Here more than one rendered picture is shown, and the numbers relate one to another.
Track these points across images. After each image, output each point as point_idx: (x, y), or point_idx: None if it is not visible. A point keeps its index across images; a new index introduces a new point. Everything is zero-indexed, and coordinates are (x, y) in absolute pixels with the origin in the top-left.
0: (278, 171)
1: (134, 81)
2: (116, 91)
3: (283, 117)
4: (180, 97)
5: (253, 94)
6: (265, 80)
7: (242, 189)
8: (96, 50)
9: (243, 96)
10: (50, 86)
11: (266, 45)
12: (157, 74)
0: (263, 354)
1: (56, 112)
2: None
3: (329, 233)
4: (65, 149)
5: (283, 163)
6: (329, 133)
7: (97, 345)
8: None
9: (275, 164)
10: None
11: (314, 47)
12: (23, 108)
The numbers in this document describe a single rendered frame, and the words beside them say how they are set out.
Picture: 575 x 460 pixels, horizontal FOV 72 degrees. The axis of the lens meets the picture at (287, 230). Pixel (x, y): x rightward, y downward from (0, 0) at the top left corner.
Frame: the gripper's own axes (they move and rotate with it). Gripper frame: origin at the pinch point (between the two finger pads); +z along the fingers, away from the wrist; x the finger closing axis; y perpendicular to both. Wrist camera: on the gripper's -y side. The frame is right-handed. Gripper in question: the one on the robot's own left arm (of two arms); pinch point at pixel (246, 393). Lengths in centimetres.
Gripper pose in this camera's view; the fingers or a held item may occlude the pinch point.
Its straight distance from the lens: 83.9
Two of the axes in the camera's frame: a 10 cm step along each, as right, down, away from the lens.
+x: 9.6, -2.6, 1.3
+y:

++++++++++++++++++++

### Activity
All the data needs repeating. Return it exactly.

### Solution for this exercise
Here more than one rendered picture is shown, and the numbers relate one to another.
Track these points across images. After each image, output each point as point_idx: (x, y), or point_idx: None if it is not visible. A point keeps its index across images; a new index introduces a new point. Everything is zero-indexed, and coordinates are (x, y) in absolute pixels with the origin in the top-left.
0: (278, 171)
1: (134, 81)
2: (116, 91)
3: (283, 117)
4: (180, 97)
5: (253, 94)
6: (265, 80)
7: (242, 189)
8: (96, 50)
9: (243, 96)
10: (50, 86)
11: (266, 45)
12: (157, 74)
0: (263, 354)
1: (56, 112)
2: None
3: (329, 233)
4: (65, 149)
5: (283, 163)
6: (329, 133)
7: (97, 345)
8: None
9: (275, 164)
10: None
11: (314, 47)
12: (23, 108)
The numbers in this document describe a single rendered frame, and the words beside them say how they are set out.
Picture: 575 x 460 pixels, horizontal FOV 72 degrees. The axis of the lens meets the picture at (287, 230). Pixel (x, y): x rightward, y downward from (0, 0) at the top left corner.
Frame: the gripper's own axes (they move and rotate with it). Gripper frame: origin at the pinch point (between the two finger pads); +z along the fingers, away from the wrist; x the finger closing axis; y perpendicular to both. Wrist camera: on the gripper's -y side. The frame is right-handed. Gripper in question: the one on the robot's own left arm (of two arms); pinch point at pixel (246, 393). Lengths in centimetres.
Gripper pose in this camera's view; the fingers or a held item may occlude the pinch point.
Its straight distance from the lens: 83.9
Two of the axes in the camera's frame: a 10 cm step along each, as right, down, away from the lens.
+x: 9.6, -2.6, 1.3
+y:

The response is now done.